**Data block:**
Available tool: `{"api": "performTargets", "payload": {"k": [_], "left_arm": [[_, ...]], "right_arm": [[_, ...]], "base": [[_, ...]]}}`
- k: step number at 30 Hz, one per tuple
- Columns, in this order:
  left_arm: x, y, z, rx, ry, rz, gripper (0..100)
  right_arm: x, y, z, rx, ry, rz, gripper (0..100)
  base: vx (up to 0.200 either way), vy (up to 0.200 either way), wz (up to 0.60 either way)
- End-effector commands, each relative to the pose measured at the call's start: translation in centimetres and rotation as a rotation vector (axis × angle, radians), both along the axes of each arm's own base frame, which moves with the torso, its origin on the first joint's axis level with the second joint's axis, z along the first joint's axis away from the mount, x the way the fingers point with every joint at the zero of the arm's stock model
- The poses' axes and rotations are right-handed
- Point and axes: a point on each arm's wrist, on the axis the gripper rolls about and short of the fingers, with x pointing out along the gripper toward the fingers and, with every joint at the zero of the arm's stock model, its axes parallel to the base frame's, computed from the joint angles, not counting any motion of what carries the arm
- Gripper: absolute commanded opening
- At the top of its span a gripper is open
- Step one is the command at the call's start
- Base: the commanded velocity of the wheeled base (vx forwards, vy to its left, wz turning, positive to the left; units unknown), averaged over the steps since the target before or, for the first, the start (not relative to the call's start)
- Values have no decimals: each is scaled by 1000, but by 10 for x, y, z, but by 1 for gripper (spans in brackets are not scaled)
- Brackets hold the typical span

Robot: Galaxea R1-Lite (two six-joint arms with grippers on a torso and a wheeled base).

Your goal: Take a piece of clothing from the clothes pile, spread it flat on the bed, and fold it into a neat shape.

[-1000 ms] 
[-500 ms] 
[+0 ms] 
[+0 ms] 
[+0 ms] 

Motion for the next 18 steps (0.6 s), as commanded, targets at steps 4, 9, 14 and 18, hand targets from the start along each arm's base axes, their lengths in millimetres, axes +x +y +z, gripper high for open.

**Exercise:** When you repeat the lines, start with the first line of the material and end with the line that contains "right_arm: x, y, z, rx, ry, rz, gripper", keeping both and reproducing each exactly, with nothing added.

**Your response:**
Available tool: `{"api": "performTargets", "payload": {"k": [_], "left_arm": [[_, ...]], "right_arm": [[_, ...]], "base": [[_, ...]]}}`
- k: step number at 30 Hz, one per tuple
- Columns, in this order:
  left_arm: x, y, z, rx, ry, rz, gripper (0..100)
  right_arm: x, y, z, rx, ry, rz, gripper (0..100)

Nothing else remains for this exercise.